Account Tax Code Debit Credit
Closing stock – P&L N-T 2 517.42
Stock on Hand – Balance Sheet N-T 2 517.42
Profit & Loss Statement
Katrina’s Profit & Loss Statement (ignoring depreciation and income tax) for the month of July 2001 would appear as follows :
$ $
Sales 5,090.52
Less cost of goods sold:
Opening stock (1/7/01) 0.00 Purchases 8,126.63
Closing stock (31/7/01) (2,517.42) 5,609.21 Gross profit (loss) (518.69) Add dividend income 25.00 (493.69) Less expenses:
Bank charges 13.40 Interest expense 53.33 Internet fees 66.00 Printing & Stationery 28.60
Subscriptions 55.00 216.33
Net profit (loss) (710.02)
BAS.
A summary of Katrina’s tax codes are as follows :
ITP Tax Code Total = $270.56 being $32.92 (portion of brokerage on purchase) + $21.31 (portion of brokerage on sale) + $216.33 (subscriptions, stationery, internet fees, bank charges, interest)
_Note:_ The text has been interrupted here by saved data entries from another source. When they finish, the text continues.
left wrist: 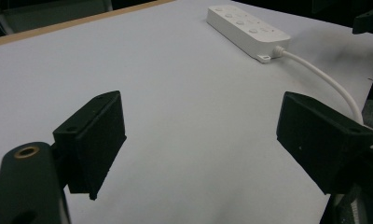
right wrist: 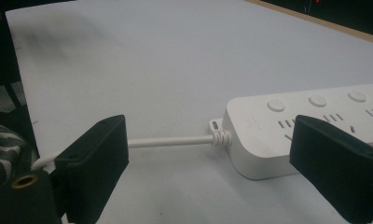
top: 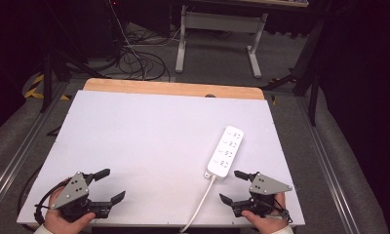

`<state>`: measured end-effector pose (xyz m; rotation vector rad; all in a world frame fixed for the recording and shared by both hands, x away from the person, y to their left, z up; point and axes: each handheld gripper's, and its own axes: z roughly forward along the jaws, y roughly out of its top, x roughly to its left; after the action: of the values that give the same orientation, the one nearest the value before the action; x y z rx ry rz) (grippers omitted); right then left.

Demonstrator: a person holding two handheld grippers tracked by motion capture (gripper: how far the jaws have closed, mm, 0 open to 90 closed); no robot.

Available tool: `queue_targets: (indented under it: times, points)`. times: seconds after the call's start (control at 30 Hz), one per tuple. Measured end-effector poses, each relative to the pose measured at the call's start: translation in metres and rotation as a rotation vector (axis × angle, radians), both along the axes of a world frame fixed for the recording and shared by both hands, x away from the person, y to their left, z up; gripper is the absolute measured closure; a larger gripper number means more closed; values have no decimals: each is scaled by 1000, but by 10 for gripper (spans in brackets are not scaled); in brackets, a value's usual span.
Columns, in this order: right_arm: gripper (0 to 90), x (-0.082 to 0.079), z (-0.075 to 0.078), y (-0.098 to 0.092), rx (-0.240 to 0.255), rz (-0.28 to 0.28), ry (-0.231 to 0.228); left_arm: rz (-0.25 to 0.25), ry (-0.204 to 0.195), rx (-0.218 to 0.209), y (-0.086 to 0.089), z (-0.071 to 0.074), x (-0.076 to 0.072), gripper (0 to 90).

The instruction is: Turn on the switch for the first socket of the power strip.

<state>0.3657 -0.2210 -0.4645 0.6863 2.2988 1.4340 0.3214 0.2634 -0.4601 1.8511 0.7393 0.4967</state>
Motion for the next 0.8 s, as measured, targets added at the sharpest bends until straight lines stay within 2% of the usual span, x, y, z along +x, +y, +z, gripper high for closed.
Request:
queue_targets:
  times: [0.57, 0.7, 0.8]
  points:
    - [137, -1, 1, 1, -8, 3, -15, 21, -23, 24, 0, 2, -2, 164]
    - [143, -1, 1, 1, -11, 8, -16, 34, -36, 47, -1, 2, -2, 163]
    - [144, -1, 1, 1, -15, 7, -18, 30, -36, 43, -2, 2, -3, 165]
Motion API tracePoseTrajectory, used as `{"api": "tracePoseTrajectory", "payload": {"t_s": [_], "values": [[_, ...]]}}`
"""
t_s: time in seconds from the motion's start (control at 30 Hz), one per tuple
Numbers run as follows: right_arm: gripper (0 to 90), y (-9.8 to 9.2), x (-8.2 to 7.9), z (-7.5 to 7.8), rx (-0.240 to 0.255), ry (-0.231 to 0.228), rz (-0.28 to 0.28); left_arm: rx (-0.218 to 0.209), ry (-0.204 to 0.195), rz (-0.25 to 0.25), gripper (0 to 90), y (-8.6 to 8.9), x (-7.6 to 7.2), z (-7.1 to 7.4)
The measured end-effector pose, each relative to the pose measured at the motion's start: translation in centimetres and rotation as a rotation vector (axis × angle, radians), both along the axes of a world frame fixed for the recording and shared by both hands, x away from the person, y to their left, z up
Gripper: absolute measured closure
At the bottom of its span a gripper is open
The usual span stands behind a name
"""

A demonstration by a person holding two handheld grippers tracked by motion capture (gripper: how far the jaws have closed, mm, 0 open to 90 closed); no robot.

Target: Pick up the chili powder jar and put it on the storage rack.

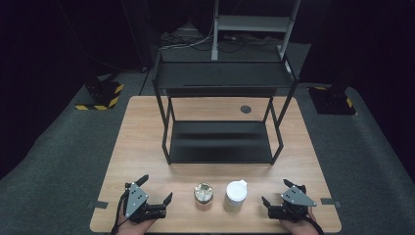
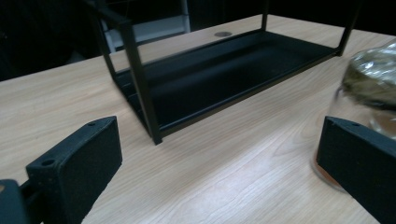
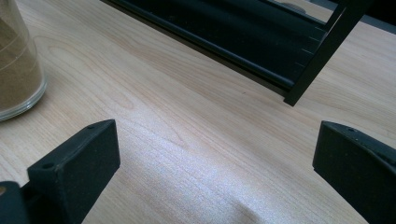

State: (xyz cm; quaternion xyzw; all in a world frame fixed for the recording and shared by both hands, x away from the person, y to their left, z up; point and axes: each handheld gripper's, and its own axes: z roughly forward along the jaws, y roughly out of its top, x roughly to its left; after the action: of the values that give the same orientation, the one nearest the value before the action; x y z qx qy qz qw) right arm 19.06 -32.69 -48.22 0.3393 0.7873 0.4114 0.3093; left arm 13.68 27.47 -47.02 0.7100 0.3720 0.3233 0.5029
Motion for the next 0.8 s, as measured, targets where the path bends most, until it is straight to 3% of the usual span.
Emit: {"api": "tracePoseTrajectory", "payload": {"t_s": [0.47, 0.8], "values": [[0.0, 0.1, 0.0, 0.0, -0.003, -0.002, -0.001, -0.067, -0.031, -0.056, 0.4, -0.8, -0.3, 0.5], [0.0, 0.1, 0.0, 0.0, -0.004, 0.000, -0.001, -0.074, -0.032, -0.083, 0.4, -1.6, -0.1, 0.6]]}}
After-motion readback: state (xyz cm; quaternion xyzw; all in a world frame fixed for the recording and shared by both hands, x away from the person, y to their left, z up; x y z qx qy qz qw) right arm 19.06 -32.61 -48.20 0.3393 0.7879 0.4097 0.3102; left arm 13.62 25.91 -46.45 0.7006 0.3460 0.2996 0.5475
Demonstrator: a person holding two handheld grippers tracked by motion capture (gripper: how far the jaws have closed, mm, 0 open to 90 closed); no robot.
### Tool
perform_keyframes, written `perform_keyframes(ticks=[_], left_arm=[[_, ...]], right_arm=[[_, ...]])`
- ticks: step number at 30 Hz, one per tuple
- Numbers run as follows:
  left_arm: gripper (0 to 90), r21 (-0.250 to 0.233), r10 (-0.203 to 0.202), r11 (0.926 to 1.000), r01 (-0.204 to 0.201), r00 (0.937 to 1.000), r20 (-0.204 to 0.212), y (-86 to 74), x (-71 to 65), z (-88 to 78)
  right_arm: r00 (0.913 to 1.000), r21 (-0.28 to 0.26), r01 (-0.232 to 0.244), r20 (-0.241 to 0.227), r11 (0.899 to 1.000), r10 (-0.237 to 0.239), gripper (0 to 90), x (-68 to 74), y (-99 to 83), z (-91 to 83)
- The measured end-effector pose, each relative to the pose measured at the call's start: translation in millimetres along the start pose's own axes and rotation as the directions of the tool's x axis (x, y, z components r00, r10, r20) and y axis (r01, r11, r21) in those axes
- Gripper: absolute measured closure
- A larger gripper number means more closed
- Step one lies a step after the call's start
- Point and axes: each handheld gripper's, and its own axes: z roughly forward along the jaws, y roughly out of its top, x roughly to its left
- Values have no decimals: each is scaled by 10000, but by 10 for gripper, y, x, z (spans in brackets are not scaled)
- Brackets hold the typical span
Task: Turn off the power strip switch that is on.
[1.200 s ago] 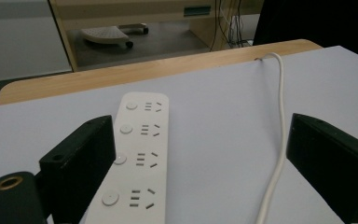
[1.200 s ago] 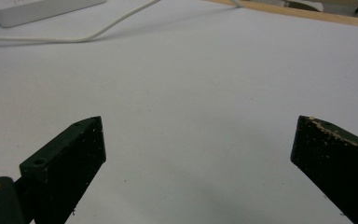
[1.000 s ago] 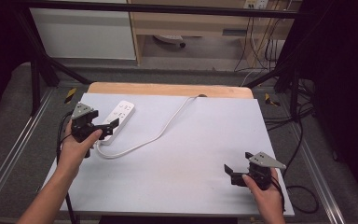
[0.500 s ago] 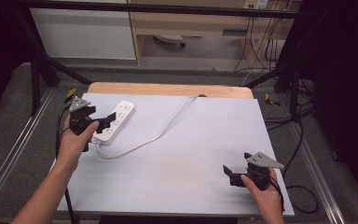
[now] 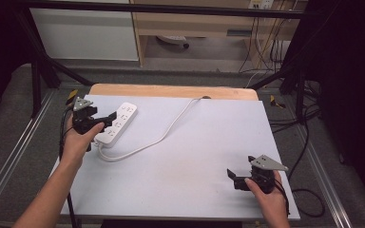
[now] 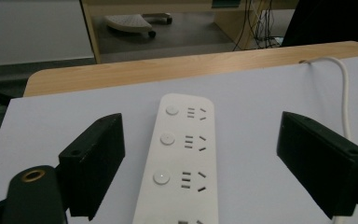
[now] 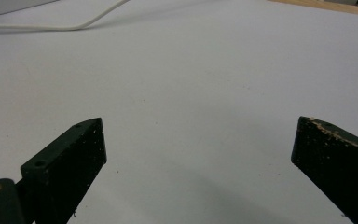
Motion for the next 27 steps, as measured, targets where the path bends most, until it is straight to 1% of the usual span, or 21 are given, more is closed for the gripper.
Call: perform_keyframes(ticks=[1, 3, 7, 8, 9, 12, 13, 14, 16, 20, 21, 22, 24, 25, 27], left_arm=[[154, 28, 22, 10000, -22, 10000, -42, -6, 10, 10], [167, 20, -5, 10000, 6, 9995, -325, -14, 26, 20], [192, -116, -133, 9999, 127, 9982, -580, -16, 76, 27], [204, -162, -200, 9997, 191, 9979, -617, -15, 90, 27], [239, -203, -222, 9996, 209, 9976, -653, -15, 105, 27], [254, -292, -264, 9993, 239, 9958, -881, -10, 155, 22], [267, -258, -263, 9994, 240, 9952, -941, -4, 171, 20], [305, -199, -244, 9995, 226, 9949, -983, 4, 185, 18], [318, -208, -276, 9995, 257, 9947, -989, 16, 204, 15], [408, -121, -163, 9998, 153, 9957, -911, 30, 214, 22], [444, -70, -76, 10000, 70, 9959, -900, 26, 215, 27], [481, 11, -5, 10000, 6, 9958, -920, 20, 217, 35], [525, 214, 68, 9998, -44, 9933, -1157, 9, 221, 54], [559, 238, -7, 9997, 35, 9932, -1165, 4, 227, 64], [567, 234, -209, 9994, 236, 9936, -1111, -4, 240, 78]], right_arm=[[10000, 0, 0, 0, 10000, 0, 37, 0, 0, 0], [10000, -6, 41, -15, 10000, -41, 37, 10, 3, 3], [10000, 20, 88, 7, 10000, -88, 36, 17, 0, 6], [10000, 62, 67, 31, 10000, -67, 37, 18, -3, 8], [10000, 140, 60, 52, 9999, -61, 37, 13, -14, 21], [10000, 191, 74, 39, 9998, -74, 37, 13, -19, 28], [10000, 179, 89, 27, 9998, -90, 37, 15, -18, 26], [10000, 143, 96, 10, 9999, -96, 37, 16, -15, 23], [10000, 141, 75, 9, 9999, -76, 37, 17, -14, 23], [10000, 135, 85, -7, 9999, -85, 37, 19, -13, 26], [10000, 134, 78, -1, 9999, -78, 38, 21, -12, 24], [9999, 125, 108, -11, 9999, -108, 39, 21, -9, 21], [10000, 100, 81, 9, 9999, -82, 40, 24, -6, 9], [10000, 125, 52, -6, 9999, -52, 40, 22, -8, 0], [10000, 129, 44, 1, 9999, -44, 40, 20, -11, 1]])
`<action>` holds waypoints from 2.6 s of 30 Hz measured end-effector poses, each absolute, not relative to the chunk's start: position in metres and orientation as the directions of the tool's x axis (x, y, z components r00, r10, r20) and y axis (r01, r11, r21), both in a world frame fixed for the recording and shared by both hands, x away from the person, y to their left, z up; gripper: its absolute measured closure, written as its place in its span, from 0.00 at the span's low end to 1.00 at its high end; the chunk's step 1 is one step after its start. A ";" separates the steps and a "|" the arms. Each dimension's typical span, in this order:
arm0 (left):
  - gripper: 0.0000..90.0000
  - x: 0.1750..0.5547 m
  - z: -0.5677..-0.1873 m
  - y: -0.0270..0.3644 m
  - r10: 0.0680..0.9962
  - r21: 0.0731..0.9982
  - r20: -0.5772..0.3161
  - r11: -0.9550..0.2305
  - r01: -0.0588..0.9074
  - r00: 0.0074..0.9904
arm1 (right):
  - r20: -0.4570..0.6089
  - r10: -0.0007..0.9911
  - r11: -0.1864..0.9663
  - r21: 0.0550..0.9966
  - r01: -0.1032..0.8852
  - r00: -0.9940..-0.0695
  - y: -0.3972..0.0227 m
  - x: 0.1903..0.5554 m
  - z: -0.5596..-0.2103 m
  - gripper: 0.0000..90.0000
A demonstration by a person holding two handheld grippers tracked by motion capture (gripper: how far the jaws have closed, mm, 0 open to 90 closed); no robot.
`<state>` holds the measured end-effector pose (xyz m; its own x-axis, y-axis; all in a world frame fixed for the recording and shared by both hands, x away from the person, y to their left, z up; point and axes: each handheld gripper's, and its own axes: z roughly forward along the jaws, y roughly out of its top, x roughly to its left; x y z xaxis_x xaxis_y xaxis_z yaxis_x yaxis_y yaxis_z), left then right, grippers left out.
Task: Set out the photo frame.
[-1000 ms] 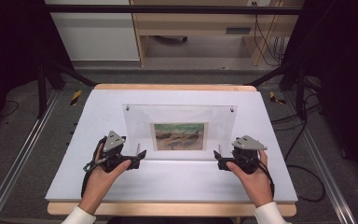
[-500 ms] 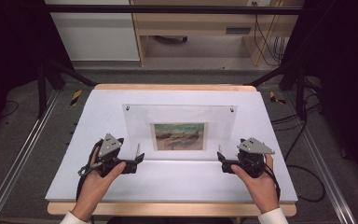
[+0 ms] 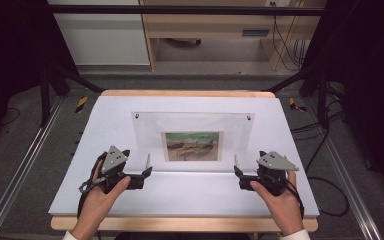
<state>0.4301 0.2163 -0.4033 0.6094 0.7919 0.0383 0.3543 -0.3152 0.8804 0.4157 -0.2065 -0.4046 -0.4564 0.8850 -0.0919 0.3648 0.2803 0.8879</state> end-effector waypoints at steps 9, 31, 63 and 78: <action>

ITC Tax Code Total = $3,700.00 being $2,200 (computer) + $1,500 (software)
GST (purchases) Tax Code Total = $162.74 being $98.75 (GST-inclusive portion of purchases brokerage) + $63.99 (GST-inclusive portion of sales brokerage)
ITS Tax Code Total = $462 calculated as:
Company B: 300 shares x 34c ($3.90 sale - $3.56 purchase) = $102 Company A: 200 shares x $1.80 ($4 sale - $2.20 purchase) = $360 (Note that the other 800 shares of company A which were sold were purchased for $5 per share and thus a loss created)
A summary of Katrina’s BAS disclosures (using the calculation sheet) follows:
G1: $462
G4: $462
G5: $462
G6: $0
G8: $0
G9: $0
1A: $0
G10: $3,700 (ITC)
G11: $162.74 (GST) + $270.56 (ITP) = $433.30
G12: $4,133.30
G13: $3,700 (ITC) + $270.56 (ITP) = $3,970.56
G16: $3,970.56
G17: $162.74
G19: $162.74
G20: $14.79
1B: $14.79*
*The input tax credits ultimately claimed, being $14.79, represent 75% of the input tax credits attributable to the brokerage on purchase and sale of shares.
Non-commercial losses. Katrina is unlikely to be affected by the non-commercial loss provisions at year-end. Her turnover is likely to exceed $20,000 and if it does, she will pass the so-called “income test”.